By October 29, Warren began to expand in size in response to a monsoonal surge of moisture into the South China Sea. This also caused the storm to inherit cooler, drier air, which prompted weakening while also recurving towards the northeast. At 00:00 UTC on October 29, the JTWC downgraded Warren into a tropical storm, though the JMA would not follow suit until 36 hours later. On August 30, the storm exited PASAGA's warning zone. Thunderstorm activity continued to decrease, and by October 31, the low-level center had become displaced to the convection and the upper-level center. At 06:00 UTC that day, the JTWC issued the final warning on the cyclone while it was still producing winds of 35 mph. Despite this, the storm's center remained well-defined for an additional 24 hours. The remnants of the storm later crossed the coast of Vietnam, with winds of 35 to 40 mph. Late on November 1, the circulation had become less defined and increasingly difficult to locate, and the JTWC estimated that Warren dissipated the next day. During the afternoon of November 2, the JMA ceased tracking Warren.

== Impact ==
The precursor disturbance to Warren drenched the nations in heavy rains that led to the deaths of 17. As a result of Warren's turn to the west on October 28, the storm posed a serious threat to the Philippines. All U.S. Navy and Air Force bases in the region were placed in "Condition of Readiness I" early that day. Although no major damage ultimately occurred on the naval bases, winds of 27 mph and 8.74 in of rain were recorded at Clark Air Base. In the province of Bataan, 30 houses were destroyed, which led to 200 people without a home. A family of 13 died after their house was buried in a landslide in Aurora. Elsewhere, twelve other people died due landslides.

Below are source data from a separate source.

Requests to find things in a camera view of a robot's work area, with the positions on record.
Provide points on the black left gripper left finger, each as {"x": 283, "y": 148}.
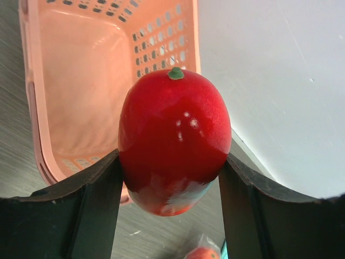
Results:
{"x": 74, "y": 218}

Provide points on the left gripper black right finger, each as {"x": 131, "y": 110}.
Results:
{"x": 264, "y": 219}

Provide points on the clear zip top bag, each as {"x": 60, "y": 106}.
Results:
{"x": 202, "y": 240}

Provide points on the red yellow fake mango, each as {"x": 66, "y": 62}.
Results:
{"x": 174, "y": 137}

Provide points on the red yellow fake apple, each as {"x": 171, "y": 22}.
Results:
{"x": 202, "y": 253}

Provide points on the pink plastic basket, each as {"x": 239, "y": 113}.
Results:
{"x": 82, "y": 57}

Offshore Marinduque Island, strong waves generated by the storm sunk a 745 t vessel, Venus, within three minutes. Officially, the ship consisted of 83 passengers and 42 crewmen when it left Laoang for Samar Island, even though the captain claimed that there were as many as 240 aboard. Later reports indicates that vessel had 200 passengers and 42 crewman on board. A total of 174 were rescued, including 96 people that were rescued via a fishing boat and many others that was rescued by fishermen. Twenty-nine people, including two children, drowned due to the incident. Nearby, a cargo container ship, the Lorcon 8, sank, but all 19 crewmen were rescued. Nationwide, 73 people perished, with 18 others hurt. A total of 10,815 people or 1,914 families were directly affected by the typhoon. Furthermore, 740 houses were destroyed, with an additional 891 damaged. Damage was estimated at $239,000, with $59,000 from crops and $180,000 from both public and private infrastructure.